■ Exercise description ■
Pictures are to be left out, and the rest of the records reproduced exactly.

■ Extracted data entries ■
# # # #

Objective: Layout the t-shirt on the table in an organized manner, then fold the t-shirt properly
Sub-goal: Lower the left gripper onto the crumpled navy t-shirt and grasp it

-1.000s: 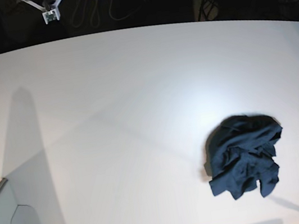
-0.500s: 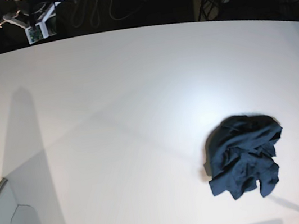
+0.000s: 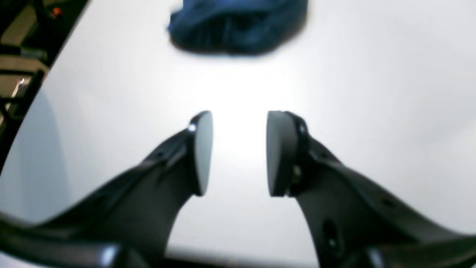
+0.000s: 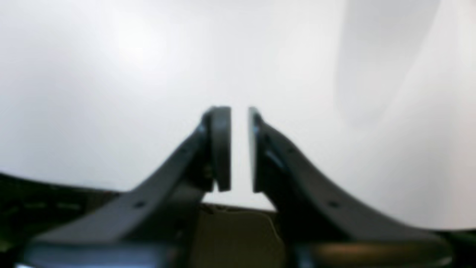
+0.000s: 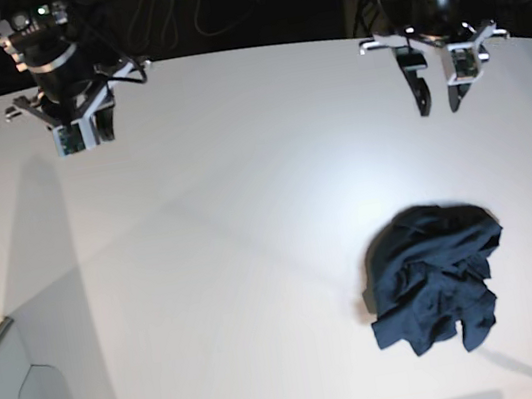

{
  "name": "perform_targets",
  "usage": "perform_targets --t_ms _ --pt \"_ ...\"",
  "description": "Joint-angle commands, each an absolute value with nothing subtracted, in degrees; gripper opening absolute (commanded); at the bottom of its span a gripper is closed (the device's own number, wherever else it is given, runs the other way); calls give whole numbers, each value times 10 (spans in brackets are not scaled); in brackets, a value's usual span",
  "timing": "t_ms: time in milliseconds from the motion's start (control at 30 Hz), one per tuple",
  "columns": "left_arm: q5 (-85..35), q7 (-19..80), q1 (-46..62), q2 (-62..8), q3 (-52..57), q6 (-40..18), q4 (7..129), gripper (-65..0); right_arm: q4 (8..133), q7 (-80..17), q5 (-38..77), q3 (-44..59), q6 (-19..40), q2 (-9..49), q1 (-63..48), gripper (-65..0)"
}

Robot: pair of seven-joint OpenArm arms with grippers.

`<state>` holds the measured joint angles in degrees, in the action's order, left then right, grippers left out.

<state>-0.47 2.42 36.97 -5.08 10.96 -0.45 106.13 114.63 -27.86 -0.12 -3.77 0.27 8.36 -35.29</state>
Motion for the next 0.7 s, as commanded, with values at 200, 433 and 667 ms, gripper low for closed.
perform_targets --t_ms 200,433,667 --pt "-125 87 244 -68 168 -3 1026 -412 1156 -269 -1 -36 4 86 -327 -374" --pt "-296 175 93 -126 225 -4 885 -412 1154 -269 -1 -35 4 85 -323 -274" --pt "-321 175 -31 -153 225 -4 726 -340 1153 -269 -1 -35 3 85 -328 -268"
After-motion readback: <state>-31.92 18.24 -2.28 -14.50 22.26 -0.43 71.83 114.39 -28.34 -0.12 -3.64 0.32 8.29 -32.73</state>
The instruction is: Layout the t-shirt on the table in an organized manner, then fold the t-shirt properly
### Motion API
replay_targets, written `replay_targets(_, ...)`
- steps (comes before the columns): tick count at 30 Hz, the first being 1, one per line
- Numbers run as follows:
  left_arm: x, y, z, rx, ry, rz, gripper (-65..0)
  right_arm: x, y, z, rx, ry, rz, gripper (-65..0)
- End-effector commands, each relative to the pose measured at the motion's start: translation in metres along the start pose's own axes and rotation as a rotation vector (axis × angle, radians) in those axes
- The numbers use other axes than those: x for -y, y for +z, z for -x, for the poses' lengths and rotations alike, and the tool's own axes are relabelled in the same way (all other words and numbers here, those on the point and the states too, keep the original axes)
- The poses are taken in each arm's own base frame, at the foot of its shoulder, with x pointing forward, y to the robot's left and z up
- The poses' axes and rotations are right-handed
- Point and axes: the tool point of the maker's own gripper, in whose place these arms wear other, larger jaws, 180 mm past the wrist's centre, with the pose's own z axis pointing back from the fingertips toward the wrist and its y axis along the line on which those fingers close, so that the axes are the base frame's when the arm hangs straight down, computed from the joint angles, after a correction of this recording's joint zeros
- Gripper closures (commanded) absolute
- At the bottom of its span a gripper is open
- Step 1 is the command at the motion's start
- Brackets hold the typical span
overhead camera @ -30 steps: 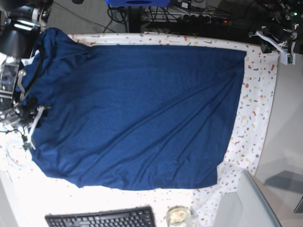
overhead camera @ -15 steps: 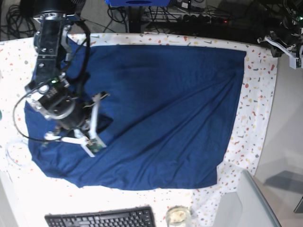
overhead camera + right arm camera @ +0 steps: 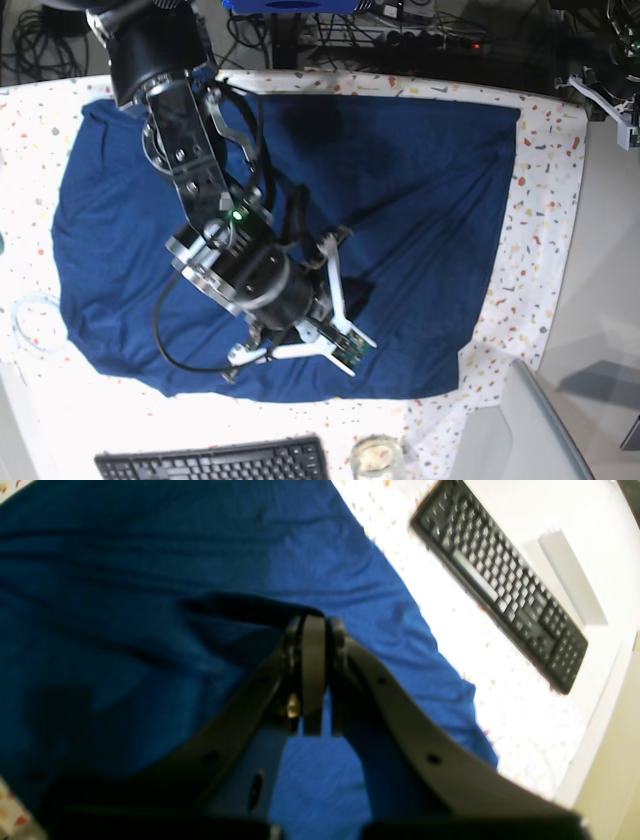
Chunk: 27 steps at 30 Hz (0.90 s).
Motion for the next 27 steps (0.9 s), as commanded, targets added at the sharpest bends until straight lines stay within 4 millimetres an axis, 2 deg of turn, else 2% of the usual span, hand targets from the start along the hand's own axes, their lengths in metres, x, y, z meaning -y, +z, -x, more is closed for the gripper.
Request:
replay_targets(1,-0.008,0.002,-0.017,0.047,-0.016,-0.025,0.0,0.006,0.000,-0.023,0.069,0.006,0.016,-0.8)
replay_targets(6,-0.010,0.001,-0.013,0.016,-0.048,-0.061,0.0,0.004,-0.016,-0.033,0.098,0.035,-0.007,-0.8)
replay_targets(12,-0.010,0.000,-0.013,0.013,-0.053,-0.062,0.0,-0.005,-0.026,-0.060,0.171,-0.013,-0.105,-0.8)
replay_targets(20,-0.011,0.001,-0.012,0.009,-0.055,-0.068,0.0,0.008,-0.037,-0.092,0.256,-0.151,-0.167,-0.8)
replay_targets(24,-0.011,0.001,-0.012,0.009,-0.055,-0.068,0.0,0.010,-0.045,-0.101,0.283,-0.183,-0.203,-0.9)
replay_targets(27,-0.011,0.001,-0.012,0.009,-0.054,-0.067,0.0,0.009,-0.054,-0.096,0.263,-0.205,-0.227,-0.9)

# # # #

■ Answer section ■
Objective: Layout the t-shirt on the table in an organized manner, then fold the t-shirt properly
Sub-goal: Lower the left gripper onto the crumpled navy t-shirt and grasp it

-1.000s: 
-0.500s: 
+0.000s: 
+0.000s: 
+0.000s: 

{
  "name": "perform_targets",
  "usage": "perform_targets --t_ms _ --pt \"_ ...\"",
  "description": "Joint-angle commands, each an absolute value with nothing subtracted, in degrees; gripper opening absolute (commanded); at the bottom of its span a gripper is closed (the device's own number, wherever else it is given, runs the other way); calls give whole numbers, each value times 10 (spans in brackets are not scaled); in brackets, a value's usual span",
  "timing": "t_ms: time in milliseconds from the motion's start (control at 30 Hz), one per tuple",
  "columns": "left_arm: q5 (-85..35), q7 (-19..80), q1 (-46..62), q2 (-62..8), q3 (-52..57), q6 (-40..18), q4 (7..129), gripper (-65..0); right_arm: q4 (8..133), q7 (-80..17), q5 (-38..77), q3 (-44..59), q6 (-19..40), q2 (-9..49), q1 (-63..48), gripper (-65..0)"
}

Robot: pair of seven-joint OpenArm arms with grippers.

`<state>` holds the measured joint angles in degrees, in the action's order, left then right, grippers left out.

<state>-0.47 2.42 36.97 -5.08 10.96 -0.45 106.13 114.63 -27.86 -0.12 -3.77 0.27 8.36 -35.29</state>
Motion for the next 0.7 s, as commanded, with values at 200, 433 and 667 ms, gripper low for closed.
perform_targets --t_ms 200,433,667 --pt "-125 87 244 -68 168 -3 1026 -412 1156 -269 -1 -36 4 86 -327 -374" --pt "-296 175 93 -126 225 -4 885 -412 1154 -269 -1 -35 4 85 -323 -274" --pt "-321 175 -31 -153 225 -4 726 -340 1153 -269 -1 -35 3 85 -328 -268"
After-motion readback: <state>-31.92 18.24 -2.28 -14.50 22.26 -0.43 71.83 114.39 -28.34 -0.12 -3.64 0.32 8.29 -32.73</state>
The instruction is: Layout the t-shirt on the table in an organized manner, then fold the t-shirt properly
### Motion API
replay_targets, written `replay_targets(_, ...)`
- steps (comes before the columns): tick count at 30 Hz, the first being 1, one per line
- Numbers run as follows:
  left_arm: x, y, z, rx, ry, rz, gripper (-65..0)
  right_arm: x, y, z, rx, ry, rz, gripper (-65..0)
- End-effector commands, each relative to the pose measured at the motion's start: translation in metres along the start pose's own axes and rotation as a rotation vector (axis × angle, radians) in those axes
- The numbers use other axes than those: x for -y, y for +z, z for -x, for the poses' lengths and rotations alike, and the tool's own axes are relabelled in the same way (all other words and numbers here, those on the point and the states too, keep the original axes)
- The poses are taken in each arm's own base frame, at the foot of its shoulder, with x pointing forward, y to the robot's left and z up
- The poses' axes and rotations are right-handed
- Point and axes: the tool point of the maker's own gripper, in whose place these arms wear other, larger jaws, 180 mm past the wrist's centre, with the pose's own z axis pointing back from the fingertips toward the wrist and its y axis along the line on which those fingers close, so that the axes are the base frame's when the arm hangs straight down, computed from the joint angles, after a correction of this recording's joint zeros
- Gripper closures (commanded) absolute
- At the bottom of its span a gripper is open
- Step 1 is the command at the motion's start
- Brackets hold the typical span
overhead camera @ -30 steps: 
overhead camera @ -15 steps: 
overhead camera + right arm camera @ +0 steps: 
Chunk: 27 steps at 30 Hz (0.90 s).
Motion for the next 27 steps (0.9 s), as commanded, targets added at the sharpest bends until straight lines stay within 4 millimetres an axis, 2 deg of turn, else 2% of the usual span, hand targets from the start along the hand's own axes, their lengths in metres, x, y, z meaning -y, +z, -x, more is closed for the gripper.
Request:
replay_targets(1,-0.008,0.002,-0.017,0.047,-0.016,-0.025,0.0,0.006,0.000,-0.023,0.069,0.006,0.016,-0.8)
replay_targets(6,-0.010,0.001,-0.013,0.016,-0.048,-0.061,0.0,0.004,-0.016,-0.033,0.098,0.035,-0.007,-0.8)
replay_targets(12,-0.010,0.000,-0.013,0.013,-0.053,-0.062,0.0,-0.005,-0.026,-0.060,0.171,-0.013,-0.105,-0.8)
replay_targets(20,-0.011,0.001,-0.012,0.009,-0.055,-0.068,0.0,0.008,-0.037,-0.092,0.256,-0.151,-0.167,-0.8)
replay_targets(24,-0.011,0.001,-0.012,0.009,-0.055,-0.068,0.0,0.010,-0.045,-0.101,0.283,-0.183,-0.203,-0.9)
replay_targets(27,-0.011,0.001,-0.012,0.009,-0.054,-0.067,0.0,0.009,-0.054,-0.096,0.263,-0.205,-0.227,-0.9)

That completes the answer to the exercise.